Further experiments showed that these diet cycles turned gene expression in pancreatic cells to developmental stages, thus regenerating healthy insulin-producing beta cells. Since in vitro experiments of fasting on human pancreatic cells also showed the same pattern of “rejuvenated” gene expression, this simple intervention holds great potential to treat humans. Moreover, they showed that a fasting-mimicking diet reduced risks for cancer, diabetes, heart disease and other age-related diseases in human study participants who followed the special diet for five days each month over three-months, thus calling for regulation and implementation of such nutritional interventions for patients with diabetes.

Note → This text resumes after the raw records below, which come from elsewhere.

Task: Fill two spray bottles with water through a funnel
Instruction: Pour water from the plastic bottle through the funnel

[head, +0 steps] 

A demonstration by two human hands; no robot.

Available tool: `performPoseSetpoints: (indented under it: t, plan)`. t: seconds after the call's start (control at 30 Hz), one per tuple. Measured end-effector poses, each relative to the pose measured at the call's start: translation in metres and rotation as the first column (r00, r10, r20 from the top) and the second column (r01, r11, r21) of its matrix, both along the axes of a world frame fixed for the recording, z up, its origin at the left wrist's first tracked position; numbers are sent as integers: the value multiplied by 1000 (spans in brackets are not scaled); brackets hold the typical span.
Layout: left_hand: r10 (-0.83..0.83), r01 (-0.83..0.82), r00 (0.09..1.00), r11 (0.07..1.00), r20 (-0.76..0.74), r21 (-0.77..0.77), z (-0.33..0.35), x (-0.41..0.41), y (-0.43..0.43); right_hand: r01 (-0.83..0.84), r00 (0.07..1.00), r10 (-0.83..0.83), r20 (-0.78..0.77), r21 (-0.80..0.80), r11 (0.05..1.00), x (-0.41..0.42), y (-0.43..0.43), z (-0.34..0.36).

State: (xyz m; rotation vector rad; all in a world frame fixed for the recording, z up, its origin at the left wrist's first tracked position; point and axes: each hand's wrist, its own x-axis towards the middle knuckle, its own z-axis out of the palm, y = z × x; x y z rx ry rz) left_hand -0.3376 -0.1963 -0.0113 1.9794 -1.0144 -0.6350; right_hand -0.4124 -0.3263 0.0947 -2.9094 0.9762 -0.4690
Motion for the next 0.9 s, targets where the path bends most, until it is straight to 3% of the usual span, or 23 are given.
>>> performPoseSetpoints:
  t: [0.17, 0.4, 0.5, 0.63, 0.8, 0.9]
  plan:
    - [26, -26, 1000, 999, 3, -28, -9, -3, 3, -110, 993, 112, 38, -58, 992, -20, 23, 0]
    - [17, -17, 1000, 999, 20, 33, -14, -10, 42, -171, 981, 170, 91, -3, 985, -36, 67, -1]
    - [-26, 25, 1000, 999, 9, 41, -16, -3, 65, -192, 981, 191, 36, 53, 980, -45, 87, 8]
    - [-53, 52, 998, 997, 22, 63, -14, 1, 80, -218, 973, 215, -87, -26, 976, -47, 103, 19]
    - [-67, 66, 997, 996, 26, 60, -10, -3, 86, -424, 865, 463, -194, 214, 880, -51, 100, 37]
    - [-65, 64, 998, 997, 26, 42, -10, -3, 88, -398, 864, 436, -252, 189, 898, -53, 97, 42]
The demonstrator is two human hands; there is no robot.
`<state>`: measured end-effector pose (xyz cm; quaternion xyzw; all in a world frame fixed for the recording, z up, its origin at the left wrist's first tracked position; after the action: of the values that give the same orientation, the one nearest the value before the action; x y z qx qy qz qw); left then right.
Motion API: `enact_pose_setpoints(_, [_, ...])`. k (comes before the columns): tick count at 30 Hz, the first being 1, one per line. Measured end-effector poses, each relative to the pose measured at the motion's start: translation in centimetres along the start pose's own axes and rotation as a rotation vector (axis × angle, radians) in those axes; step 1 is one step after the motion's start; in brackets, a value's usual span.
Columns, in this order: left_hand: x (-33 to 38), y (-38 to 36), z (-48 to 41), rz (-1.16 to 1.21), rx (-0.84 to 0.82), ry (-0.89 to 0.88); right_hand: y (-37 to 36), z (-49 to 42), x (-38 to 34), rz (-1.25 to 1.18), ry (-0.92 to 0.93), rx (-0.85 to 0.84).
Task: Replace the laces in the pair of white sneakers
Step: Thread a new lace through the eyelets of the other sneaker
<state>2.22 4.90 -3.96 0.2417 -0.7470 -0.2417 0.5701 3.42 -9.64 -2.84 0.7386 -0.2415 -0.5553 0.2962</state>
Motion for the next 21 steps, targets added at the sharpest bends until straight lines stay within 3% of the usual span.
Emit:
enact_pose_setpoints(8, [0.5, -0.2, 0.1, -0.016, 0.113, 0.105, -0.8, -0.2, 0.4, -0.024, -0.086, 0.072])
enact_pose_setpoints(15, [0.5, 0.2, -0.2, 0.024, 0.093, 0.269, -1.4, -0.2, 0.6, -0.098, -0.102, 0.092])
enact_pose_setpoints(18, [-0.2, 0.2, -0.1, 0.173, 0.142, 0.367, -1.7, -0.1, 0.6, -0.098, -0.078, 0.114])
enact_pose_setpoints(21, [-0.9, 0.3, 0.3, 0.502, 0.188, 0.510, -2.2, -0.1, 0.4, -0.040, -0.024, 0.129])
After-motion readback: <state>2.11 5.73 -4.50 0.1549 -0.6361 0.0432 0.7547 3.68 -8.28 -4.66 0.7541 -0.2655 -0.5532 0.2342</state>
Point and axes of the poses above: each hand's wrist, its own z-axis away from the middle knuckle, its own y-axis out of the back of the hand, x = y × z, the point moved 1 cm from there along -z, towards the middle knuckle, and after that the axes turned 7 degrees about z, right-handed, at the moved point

Once again we see that adopting fasting diets can lead to health improvements, and even though in these studies no effects on longevity were tested, it is to be expected that relieving the effects of diabetes and its related diseases would lead to an extended lifespan and improved healthspan.

References

  1. Cheng et al. Fasting-mimicking diet promotes Ngn3-driven β-cell regeneration to reverse diabetes. Cell, 2017 DOI: 10.1016/j.cell.2017.01.040
  2. Wei et al. Fasting-mimicking diet and markers/risk factors for aging, diabetes, cancer, and cardiovascular disease. Sci Transl Med. 2017 Feb 15;9(377). doi: 10.1126/scitranslmed.aai8700.